An optimal term for the implementation of a radical surgery for Girshprung disease should be considered an age of 2 - 3 years. In the period preceding a radical operation, the conservative treatment is very important, which is usually carried out at home with the aim of regular intestinal emptying. Accordingly, the age is prescribed a relaxing diet with the inclusion of products that increase the intestinal peristalsis (oatmeal and buckwheat cereals, prunes, red beets, carrots, apples, honey and others.). Favorable effects are provided by lactic acid products (Prostokvash, Acidoofilin, fresh kefir). It is necessary to conduct a massage of the abdomen and a set of exercises to strengthen the muscles of the abdominal press. Parents must perform these uncomplicated manipulations daily within 10 - 15 minutes before each meal. In the conservative treatment of Girshprung disease, the leading place is occupied by various types of enema (ordinary cleaning, hypertensive, vaseline, siphon).

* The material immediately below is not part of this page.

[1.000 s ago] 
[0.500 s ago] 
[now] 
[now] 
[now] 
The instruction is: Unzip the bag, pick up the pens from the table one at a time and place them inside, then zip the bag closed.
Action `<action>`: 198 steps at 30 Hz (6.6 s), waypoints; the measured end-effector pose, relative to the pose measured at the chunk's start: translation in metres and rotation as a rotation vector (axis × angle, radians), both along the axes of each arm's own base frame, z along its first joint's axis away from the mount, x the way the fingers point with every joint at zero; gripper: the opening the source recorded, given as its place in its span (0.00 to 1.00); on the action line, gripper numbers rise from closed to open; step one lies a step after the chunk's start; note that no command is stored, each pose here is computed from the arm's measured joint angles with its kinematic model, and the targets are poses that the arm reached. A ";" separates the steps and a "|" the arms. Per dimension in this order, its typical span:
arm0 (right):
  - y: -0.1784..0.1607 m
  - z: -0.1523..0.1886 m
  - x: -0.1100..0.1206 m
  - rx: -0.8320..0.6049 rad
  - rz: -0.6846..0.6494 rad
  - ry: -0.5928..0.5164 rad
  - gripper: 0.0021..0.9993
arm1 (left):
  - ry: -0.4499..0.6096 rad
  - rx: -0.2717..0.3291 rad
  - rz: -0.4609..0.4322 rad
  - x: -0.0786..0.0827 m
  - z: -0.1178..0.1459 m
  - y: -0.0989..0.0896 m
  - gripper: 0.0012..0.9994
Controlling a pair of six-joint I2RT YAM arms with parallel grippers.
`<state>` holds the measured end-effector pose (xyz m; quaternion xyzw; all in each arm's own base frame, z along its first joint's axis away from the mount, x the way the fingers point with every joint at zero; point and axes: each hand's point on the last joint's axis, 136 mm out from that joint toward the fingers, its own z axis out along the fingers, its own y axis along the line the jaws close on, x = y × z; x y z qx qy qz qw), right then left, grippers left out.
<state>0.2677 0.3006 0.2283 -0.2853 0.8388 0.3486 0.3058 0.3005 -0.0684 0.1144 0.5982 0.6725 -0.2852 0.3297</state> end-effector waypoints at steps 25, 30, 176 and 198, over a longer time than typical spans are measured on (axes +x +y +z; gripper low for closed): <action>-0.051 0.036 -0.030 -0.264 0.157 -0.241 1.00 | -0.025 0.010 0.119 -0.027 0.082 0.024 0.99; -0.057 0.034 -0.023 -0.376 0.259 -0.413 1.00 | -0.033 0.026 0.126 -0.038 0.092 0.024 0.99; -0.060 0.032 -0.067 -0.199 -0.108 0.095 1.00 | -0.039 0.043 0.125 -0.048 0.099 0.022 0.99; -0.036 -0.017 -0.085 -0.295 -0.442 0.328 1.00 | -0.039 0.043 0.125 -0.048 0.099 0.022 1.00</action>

The dispensary observation after the transferred radical operation is carried out within 1 - 1.5 years. Parents instruct about proper nutrition and need to control the regularity of the chair. The complex of conservative measures during the rehabilitation period includes the electrostimulation of the rectum, regularly carrying out the cleaning enema at the same time, aimed at developing a conditional reflex to the act of defecation, prescribe prozerne, the training of anal sphincter, therapeutic gymnastics.